Papago Tribal Utility Authority v. Federal Energy Regulatory Commission

610 F.2d 914, 197 U.S. App. D.C. 395, 1979 WL 405446
CourtCourt of Appeals for the D.C. Circuit
DecidedAugust 21, 1979
DocketNo. 76-1937
StatusPublished
Cited by17 cases

This text of 610 F.2d 914 (Papago Tribal Utility Authority v. Federal Energy Regulatory Commission) is published on Counsel Stack Legal Research, covering Court of Appeals for the D.C. Circuit primary law. Counsel Stack provides free access to over 12 million legal documents including statutes, case law, regulations, and constitutions.

Bluebook
Papago Tribal Utility Authority v. Federal Energy Regulatory Commission, 610 F.2d 914, 197 U.S. App. D.C. 395, 1979 WL 405446 (D.C. Cir. 1979).

Opinion

Opinion for the Court filed by Circuit Judge ROBINSON.

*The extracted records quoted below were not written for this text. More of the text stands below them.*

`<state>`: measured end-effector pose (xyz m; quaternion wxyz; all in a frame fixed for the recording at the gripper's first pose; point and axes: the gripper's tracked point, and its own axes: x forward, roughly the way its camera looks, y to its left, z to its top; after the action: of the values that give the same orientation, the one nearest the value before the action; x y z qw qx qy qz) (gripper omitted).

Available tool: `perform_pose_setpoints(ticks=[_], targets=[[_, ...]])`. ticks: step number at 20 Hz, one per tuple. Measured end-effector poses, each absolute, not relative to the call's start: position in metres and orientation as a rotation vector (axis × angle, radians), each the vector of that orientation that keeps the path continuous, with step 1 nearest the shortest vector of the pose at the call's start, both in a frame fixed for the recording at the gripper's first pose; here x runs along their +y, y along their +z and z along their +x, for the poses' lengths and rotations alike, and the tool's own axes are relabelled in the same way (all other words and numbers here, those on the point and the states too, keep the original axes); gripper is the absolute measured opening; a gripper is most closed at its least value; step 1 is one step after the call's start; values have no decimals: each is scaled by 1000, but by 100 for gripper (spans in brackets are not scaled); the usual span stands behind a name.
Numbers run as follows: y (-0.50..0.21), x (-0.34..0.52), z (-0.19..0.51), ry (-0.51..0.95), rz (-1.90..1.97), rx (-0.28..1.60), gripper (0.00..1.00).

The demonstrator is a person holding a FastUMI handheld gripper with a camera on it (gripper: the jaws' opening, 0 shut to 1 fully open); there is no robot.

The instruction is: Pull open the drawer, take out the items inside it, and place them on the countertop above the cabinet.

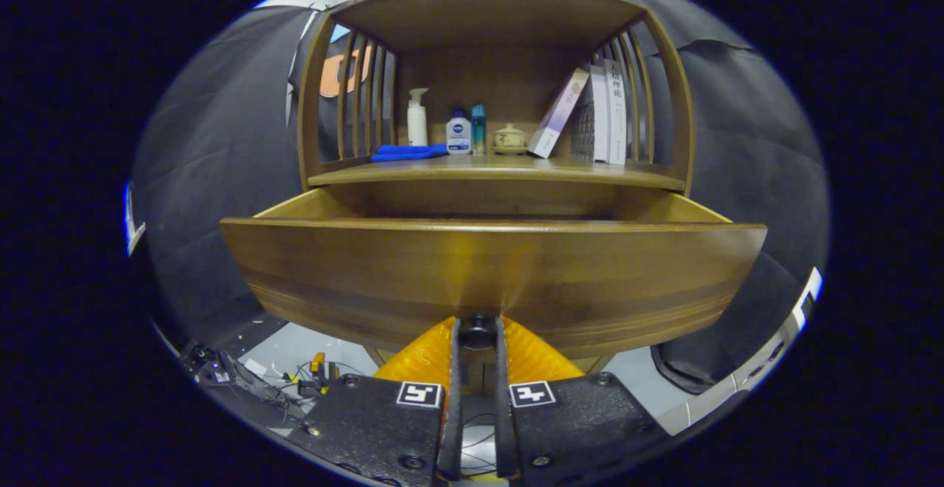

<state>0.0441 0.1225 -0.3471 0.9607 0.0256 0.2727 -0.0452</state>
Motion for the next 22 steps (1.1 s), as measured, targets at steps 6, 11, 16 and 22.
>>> perform_pose_setpoints(ticks=[6, 11, 16, 22], targets=[[-346, 131, 17, -51, 34, 572, 21], [-346, 139, 3, -31, 4, 587, 21], [-334, 141, -6, -40, 47, 648, 32], [-277, 165, -7, 79, 94, 645, 55]])
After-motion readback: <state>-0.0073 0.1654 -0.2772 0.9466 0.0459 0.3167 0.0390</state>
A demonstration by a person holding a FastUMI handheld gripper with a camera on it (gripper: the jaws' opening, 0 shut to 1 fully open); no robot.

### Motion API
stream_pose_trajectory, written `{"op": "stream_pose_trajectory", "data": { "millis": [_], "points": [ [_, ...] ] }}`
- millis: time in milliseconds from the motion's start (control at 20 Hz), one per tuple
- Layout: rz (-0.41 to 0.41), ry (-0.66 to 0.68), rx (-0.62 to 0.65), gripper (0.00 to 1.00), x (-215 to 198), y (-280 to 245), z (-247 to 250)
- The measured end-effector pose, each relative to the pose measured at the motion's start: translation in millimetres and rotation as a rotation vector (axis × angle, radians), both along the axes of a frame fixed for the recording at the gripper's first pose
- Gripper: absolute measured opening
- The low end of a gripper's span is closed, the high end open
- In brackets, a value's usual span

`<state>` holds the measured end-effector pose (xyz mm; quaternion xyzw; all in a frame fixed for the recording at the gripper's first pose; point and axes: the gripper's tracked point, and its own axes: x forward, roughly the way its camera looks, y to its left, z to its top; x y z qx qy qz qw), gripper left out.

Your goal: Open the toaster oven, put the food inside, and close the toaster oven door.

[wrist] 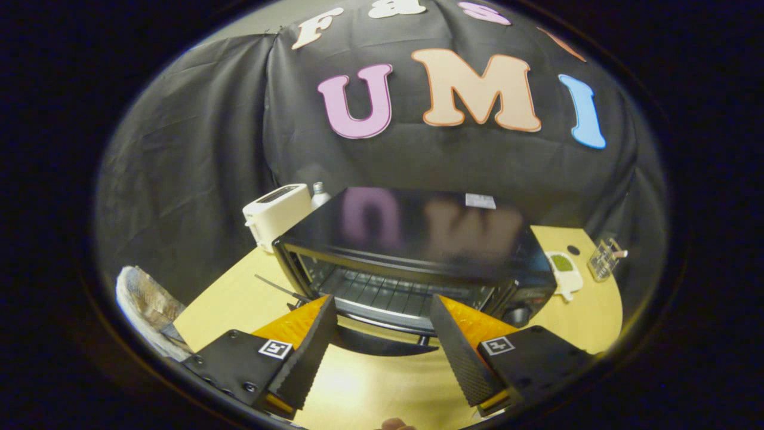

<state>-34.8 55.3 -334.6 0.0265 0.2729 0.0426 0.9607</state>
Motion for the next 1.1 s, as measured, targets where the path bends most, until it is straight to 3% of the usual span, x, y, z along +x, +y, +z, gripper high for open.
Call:
{"op": "stream_pose_trajectory", "data": {
  "millis": [400,900,1100],
  "points": [
    [0.083,0.165,0.015,0.99,-59,16,-55],
    [0.164,0.248,-0.085,0.99,-86,20,-105],
    [0.160,0.313,-0.085,0.99,-97,17,-129]
  ]
}}
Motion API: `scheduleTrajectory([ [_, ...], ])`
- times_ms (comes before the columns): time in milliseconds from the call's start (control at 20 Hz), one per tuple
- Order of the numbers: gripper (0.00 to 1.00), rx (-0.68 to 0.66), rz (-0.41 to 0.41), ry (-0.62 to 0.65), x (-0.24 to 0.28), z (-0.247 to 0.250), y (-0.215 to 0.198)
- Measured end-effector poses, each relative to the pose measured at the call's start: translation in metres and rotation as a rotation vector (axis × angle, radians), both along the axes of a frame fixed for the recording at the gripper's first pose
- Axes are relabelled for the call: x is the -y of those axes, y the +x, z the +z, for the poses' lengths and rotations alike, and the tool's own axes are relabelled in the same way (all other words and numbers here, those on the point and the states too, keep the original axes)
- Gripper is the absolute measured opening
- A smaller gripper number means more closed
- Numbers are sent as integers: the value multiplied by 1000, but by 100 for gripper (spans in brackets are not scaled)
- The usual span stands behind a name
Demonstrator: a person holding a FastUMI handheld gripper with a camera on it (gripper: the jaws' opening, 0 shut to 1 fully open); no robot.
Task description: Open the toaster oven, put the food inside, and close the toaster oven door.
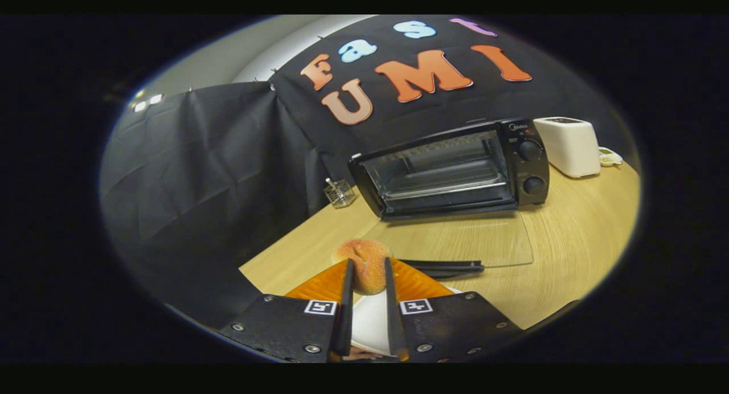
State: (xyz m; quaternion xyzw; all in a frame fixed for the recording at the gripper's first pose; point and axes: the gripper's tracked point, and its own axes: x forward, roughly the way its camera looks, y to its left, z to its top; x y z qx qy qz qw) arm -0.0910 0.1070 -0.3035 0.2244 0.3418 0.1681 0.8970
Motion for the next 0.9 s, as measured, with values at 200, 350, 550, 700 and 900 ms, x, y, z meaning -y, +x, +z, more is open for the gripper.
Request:
scheduleTrajectory([
  [200, 26, 10, -88, 100, 5, 7, 43],
  [350, 26, -1, -172, 132, 20, 2, 77],
  [550, 26, -43, -304, 204, 35, -9, 117],
  [700, 26, -62, -356, 194, 40, -20, 141],
  [900, 26, -80, -411, 142, 48, -41, 169],
])
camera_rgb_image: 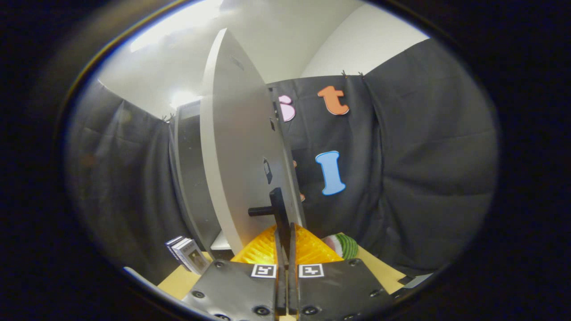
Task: Open the shoe cabinet door, grab the shoes and put them into the shoe cabinet, then close the shoe cabinet door.
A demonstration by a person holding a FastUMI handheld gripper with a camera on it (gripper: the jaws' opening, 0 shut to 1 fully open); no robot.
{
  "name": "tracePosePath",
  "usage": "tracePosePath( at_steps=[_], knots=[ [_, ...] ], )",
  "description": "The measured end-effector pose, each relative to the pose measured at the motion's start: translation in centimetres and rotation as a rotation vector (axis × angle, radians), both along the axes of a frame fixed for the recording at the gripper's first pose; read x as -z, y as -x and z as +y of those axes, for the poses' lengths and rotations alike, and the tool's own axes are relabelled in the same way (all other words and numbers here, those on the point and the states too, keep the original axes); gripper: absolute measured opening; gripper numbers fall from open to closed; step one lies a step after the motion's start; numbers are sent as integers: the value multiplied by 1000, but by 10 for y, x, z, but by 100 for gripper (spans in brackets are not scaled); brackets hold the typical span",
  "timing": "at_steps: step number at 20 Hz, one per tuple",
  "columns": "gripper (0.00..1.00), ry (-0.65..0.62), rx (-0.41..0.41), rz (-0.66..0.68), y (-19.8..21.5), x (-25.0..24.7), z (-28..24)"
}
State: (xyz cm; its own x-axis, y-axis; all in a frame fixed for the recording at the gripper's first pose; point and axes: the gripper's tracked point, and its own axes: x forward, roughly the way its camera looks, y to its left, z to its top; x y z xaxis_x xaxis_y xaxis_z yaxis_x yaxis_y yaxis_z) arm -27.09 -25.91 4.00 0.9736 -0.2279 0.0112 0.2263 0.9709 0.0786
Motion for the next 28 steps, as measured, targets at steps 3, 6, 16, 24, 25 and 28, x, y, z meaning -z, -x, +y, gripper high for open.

SPOTTSWOOD W. ROBINSON, III, Circuit Judge:

Petitioners, Papago Tribal Utility Authority (PTUA) and Arizona Electric Power Cooperative, Inc. (AEPCO), and the intervenor, Electrical District No. One (ED-1), challenge the Federal Power Commission’s1 acceptance of a rate-increase filing by Arizona Public Service Company (APS) purportedly pursuant to Section 205(d) of the Federal Power Act.2 Both petitioners contend that this endeavor to achieve higher rates suffered from a fatal lack of supporting data. Additionally, PTUA and ED-1 assert that under the familiar Mobile-Sierra doctrine3 their preexisting service agreements with APS prohibit implementation of the new rates until the Commission affirmatively adjudges their validity. We find merit in the second claim,4 though none in the first,5 and order rectification accordingly-

I. THE ADMINISTRATIVE BACKGROUND

In early 1976, APS, a public electric utility subject to the Federal Power Act,6 tendered for filing increases in its rates to seventeen wholesale customers, including those who are litigants here. Early on, petitioners sought and were granted leave to intervene. Both opposed the filing for alleged failure to meet the Commission’s [397]*397requirements respecting accompanying documentary justification.7 PTUA further insisted that its contract with APS8 barred any rate elevation not properly resulting from a proceeding under Section 206(a) of the Act.9

The Commission was unmoved by either argument. With respect to petitioners and ED-1 as well, the Commission in the first of the two orders under review, accepted APS’s filing, suspended the new rates for one month with leave thereafter to go into effect subject to refund, and established hearing procedures.10 The Commission read the APS-PTUA contract as reserving to APS the right to make unilateral rate-raising filings.11 The Commission also deemed APS’s filing to be in compliance with pertinent regulations and adequate for purposes of its suspension determination.12

Subsequently, PTUA and AEPCO sought rehearing, again urging their previous positions. ED-1 applied for intervention and rehearing, maintaining that its rates could be altered only after a Section 206(a) investigation. The Commission permitted ED-1 to intervene but denied the requests of these three parties for rehearing.13 A timely petition for review in this court followed.14

II. THE LEGALITY OF THE FILING

The Commission’s regulations establish fairly stringent informational requirements for electric utilities undertaking to amend their rate schedules.15 On the ground that these demands went unmet, petitioners urged the Commission to reject APS’s filing. That the Commission twice refused to do,16 and petitioners reassert their position here.17

With the rate-raising tariff in issue, APS transmitted four volumes of supporting materials to the Commission. Included were sales and revenue comparisons, historic and projected cost-of-service studies, workpapers related to the estimates of future costs and prepared direct testimony of APS witnesses. Despite the copiousness of the submission, petitioners sought considerably more. Petitioners say that the supplied information did not fully explain various indi[398]*398vidual statements deemed essential components of the filing utility’s presentation by the regulations,18 or the derivation or bases of the figures estimated for the future test year. The gravamen of petitioner’s complaint is captured in their assertion that APS’s workpapers “do nothing more than show the constituent elements of the summary figures and provide such breakdowns in equally summary form. Thus, we have no means of knowing what assumptions, facts, and methods were used to calculate each of the numbers shown either in such statements or in the related workpapers.”19 Assuming without deciding that petitioners might in some circumstances claim benefit from the Commission’s informational regulations,20 we think they misconceive the true function of those regulations and in consequence have built their argument on a foundation of sand.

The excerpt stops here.